**Assignment**.
Pull every line with "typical" from the entries below.

**Provided records**.
......
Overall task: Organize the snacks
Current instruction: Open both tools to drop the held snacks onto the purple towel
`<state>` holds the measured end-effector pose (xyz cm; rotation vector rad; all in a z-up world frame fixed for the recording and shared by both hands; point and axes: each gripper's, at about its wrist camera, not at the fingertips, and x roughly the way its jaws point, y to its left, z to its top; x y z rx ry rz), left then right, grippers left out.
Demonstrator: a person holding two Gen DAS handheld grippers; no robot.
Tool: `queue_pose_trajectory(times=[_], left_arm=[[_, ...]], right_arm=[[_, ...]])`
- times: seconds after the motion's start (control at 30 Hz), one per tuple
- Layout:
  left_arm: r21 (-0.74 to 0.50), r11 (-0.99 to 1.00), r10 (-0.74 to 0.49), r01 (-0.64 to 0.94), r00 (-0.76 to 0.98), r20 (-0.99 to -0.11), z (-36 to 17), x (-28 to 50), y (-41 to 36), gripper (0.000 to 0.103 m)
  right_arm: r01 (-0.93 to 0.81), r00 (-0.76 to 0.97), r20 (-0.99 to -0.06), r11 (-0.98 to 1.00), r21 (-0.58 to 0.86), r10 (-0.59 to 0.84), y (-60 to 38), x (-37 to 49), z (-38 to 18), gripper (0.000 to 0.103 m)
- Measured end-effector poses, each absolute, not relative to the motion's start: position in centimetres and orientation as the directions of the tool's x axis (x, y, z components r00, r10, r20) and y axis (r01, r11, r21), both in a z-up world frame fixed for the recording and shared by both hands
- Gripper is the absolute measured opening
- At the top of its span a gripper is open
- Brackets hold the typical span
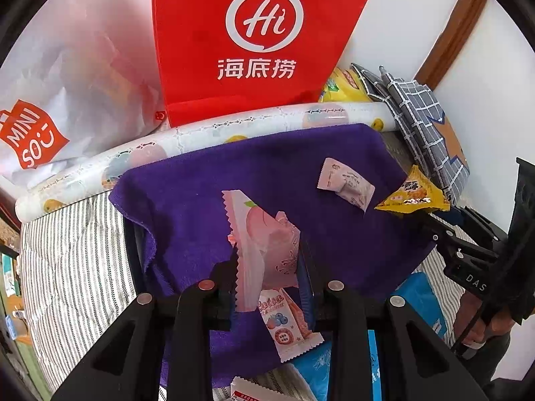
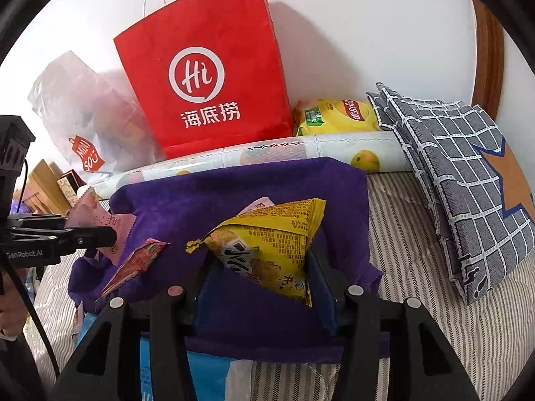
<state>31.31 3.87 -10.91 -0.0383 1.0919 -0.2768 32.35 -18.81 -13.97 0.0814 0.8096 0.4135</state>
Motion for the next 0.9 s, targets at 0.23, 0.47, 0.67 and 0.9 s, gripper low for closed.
queue_pose_trajectory(times=[0.23,0.47,0.67,0.9], left_arm=[[-0.162,0.965,-0.237,0.206,0.418,-0.877,-11.2,31.4,3.6,0.029],[-0.163,0.965,-0.236,0.204,0.413,-0.880,-11.3,31.5,3.7,0.029],[-0.165,0.963,-0.242,0.214,0.412,-0.878,-11.0,31.2,3.6,0.029],[-0.185,0.954,-0.272,0.235,0.426,-0.863,-9.6,30.5,3.4,0.048]], right_arm=[[-0.341,0.610,-0.691,0.916,0.212,0.387,-18.4,32.2,-14.1,0.051],[-0.351,0.617,-0.679,0.911,0.216,0.398,-18.4,32.0,-13.9,0.057],[-0.366,0.635,-0.658,0.908,0.205,0.404,-18.2,31.2,-13.1,0.067],[-0.323,0.672,-0.637,0.924,0.207,0.378,-19.4,29.3,-11.7,0.069]])
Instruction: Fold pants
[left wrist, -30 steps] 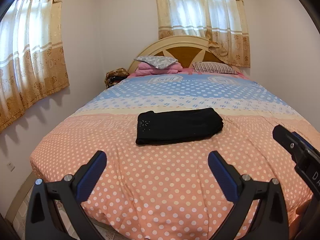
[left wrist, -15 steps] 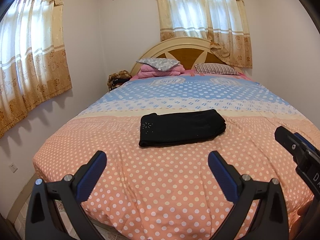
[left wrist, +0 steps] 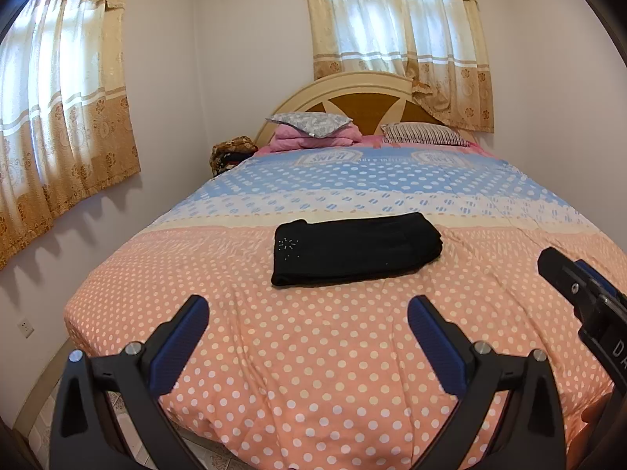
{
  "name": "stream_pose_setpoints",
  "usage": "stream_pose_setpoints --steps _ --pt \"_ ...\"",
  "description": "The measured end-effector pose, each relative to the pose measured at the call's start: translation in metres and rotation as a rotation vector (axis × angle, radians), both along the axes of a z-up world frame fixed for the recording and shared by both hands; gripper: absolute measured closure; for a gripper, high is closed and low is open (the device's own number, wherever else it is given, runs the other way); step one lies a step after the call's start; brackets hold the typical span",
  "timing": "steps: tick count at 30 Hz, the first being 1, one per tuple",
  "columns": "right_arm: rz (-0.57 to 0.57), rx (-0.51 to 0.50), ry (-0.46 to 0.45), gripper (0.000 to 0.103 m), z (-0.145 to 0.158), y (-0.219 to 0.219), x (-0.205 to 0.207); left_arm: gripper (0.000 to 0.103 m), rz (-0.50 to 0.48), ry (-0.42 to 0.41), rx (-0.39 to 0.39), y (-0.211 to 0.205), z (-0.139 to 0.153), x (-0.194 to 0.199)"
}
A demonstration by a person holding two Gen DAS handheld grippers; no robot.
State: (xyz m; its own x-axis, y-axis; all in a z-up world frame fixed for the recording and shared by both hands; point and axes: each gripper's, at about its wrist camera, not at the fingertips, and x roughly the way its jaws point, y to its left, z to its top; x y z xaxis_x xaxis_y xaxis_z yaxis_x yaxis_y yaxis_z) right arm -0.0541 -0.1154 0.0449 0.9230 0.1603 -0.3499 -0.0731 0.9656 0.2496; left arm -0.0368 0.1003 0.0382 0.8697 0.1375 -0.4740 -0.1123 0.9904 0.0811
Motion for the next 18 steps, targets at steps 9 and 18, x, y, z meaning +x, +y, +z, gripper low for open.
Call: stream_pose_setpoints --steps 9,18 --pt "0.002 -0.001 -0.001 0.037 -0.0013 -0.0010 0.0003 0.000 0.002 0.012 0.002 0.0002 -0.0021 0.0012" --pt "0.001 -0.002 -0.011 0.037 -0.0040 -0.0009 -0.0003 0.000 0.002 0.007 0.010 0.0035 -0.0013 0.0034"
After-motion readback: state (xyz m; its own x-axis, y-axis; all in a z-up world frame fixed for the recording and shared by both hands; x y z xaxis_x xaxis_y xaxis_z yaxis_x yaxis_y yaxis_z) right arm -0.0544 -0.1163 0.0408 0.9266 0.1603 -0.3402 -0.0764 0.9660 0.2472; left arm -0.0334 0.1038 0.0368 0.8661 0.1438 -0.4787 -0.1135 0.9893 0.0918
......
**The completed task**.
- Brackets hold the typical span
  "description": "The measured end-effector pose, each relative to the pose measured at the call's start: translation in metres and rotation as a rotation vector (axis × angle, radians), both along the axes of a z-up world frame fixed for the recording and shared by both hands; gripper: absolute measured closure; for a gripper, high is closed and low is open (the device's own number, wherever else it is given, runs the other way); step one lies a step after the call's start; brackets hold the typical span",

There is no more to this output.